Data released by the School District of Philadelphia on Thursday show that Uber and Lyft, which were both illegal at one point in Philadelphia, brought in more than $44 million in their first two months of legal operation across the state, according to the Inquirer. And, in the first fruits of a tax agreement, school leaders announced that the district would receive nearly $358,000 from the ride-sharing companies.
Legislation signed by Gov. Wolf in November that allowed the companies to operate statewide included a 1.4 percent levy on each ride provided through the companies’ apps. Previously, when Uber and Lyft operated under a temporary court reprieve, they were taxed at just 1 percent per ride.
The tax revenue is split between the school district and PPA, with the district receiving two-thirds and the PPA getting the remainder. The school district says it expects to bring in between $2 and $2.5 million annually in revenue from ride-sharing fees. The first payment of $357,593.31 represents the tax collected during the temporary authorization from July to September, so the district is still anticipating an additional $411,381.12 in revenue from November and December.

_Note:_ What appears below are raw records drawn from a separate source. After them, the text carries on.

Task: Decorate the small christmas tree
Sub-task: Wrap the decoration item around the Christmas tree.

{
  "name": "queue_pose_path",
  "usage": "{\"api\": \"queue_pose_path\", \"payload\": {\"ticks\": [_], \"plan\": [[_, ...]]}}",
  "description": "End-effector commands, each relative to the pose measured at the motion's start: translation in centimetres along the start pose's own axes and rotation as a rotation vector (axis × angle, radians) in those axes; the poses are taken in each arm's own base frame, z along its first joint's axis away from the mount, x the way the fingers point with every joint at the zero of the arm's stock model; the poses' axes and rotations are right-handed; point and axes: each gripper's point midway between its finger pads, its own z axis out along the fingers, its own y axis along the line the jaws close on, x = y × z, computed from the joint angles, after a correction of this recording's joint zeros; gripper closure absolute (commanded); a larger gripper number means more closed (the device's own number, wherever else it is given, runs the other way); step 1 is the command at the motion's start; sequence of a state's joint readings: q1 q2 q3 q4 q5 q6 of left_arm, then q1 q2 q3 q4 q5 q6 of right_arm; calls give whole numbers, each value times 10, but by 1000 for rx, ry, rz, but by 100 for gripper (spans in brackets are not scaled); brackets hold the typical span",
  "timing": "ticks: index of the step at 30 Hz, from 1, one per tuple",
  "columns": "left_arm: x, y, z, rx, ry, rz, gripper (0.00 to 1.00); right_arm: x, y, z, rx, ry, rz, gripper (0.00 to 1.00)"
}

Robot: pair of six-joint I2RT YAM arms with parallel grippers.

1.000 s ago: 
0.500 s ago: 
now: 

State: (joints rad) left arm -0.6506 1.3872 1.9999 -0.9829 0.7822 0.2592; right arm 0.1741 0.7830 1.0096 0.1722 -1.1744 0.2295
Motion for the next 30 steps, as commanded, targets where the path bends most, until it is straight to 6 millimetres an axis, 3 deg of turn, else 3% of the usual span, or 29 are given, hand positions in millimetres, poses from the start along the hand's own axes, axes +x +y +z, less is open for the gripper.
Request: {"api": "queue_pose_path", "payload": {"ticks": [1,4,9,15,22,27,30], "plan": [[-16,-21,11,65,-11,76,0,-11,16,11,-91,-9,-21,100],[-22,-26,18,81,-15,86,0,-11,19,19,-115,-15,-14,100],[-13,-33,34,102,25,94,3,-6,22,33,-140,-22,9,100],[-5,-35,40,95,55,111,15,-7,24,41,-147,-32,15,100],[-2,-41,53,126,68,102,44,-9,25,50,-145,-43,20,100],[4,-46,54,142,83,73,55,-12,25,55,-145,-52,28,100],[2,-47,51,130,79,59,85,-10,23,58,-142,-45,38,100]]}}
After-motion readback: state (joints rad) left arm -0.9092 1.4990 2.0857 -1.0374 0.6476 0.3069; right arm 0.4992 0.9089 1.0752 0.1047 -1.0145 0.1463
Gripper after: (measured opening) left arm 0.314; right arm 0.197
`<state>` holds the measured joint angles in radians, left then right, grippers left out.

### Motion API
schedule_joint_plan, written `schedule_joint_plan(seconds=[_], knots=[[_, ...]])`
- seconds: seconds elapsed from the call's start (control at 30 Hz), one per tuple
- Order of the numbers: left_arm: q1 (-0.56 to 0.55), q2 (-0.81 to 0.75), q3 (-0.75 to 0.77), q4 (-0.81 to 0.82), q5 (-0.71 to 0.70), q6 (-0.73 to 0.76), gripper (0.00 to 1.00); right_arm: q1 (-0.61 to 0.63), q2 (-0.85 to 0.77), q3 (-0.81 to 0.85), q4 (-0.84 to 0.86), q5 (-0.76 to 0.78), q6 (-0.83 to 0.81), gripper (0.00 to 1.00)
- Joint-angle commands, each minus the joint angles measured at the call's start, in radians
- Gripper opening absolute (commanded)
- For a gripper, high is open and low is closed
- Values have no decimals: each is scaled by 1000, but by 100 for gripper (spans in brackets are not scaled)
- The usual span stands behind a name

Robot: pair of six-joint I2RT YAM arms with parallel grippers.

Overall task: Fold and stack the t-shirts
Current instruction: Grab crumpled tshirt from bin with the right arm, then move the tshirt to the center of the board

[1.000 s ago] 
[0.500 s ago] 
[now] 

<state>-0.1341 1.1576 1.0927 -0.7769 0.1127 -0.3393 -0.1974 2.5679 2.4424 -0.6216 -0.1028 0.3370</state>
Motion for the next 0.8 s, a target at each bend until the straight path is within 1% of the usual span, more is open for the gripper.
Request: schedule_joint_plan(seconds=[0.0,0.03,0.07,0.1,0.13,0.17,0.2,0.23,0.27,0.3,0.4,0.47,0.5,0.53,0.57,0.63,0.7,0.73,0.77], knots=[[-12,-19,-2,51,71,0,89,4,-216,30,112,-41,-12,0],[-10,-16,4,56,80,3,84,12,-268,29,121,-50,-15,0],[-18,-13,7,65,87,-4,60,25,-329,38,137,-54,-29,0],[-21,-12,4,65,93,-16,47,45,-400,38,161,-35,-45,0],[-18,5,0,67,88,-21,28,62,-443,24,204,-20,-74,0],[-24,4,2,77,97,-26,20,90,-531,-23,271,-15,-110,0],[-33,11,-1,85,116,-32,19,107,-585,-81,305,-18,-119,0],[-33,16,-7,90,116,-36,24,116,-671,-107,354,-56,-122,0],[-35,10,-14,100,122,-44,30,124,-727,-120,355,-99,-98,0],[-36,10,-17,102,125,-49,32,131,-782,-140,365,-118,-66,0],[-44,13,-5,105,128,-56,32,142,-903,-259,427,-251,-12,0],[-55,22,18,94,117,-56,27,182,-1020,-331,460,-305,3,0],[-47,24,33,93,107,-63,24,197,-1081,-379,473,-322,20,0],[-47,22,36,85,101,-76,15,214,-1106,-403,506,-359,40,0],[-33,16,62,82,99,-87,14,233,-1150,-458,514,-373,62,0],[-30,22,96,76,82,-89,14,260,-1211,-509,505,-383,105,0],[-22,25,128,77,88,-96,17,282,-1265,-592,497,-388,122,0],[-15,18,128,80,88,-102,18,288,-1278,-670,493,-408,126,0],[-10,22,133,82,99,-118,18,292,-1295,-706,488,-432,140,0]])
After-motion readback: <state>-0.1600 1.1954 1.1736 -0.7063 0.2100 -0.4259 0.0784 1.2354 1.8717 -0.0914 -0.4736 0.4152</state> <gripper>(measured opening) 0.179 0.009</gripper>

“The best system for the School District of Philadelphia is one that gives us predictable revenue sources, and receiving our first portion of the ride-share funds is another positive step in that direction,” district superintendent William Hite said in a statement.
And as the Inquirer points out, the tax data reveal some good performance news for Uber and Lyft: From the time Wolf signed the bill through December 31st, the companies were bringing in an average of about $5.5 million, compared to $4.8 million a week last summer.
An Uber spokesperson told the publication on Thursday that business is “strong and growing.”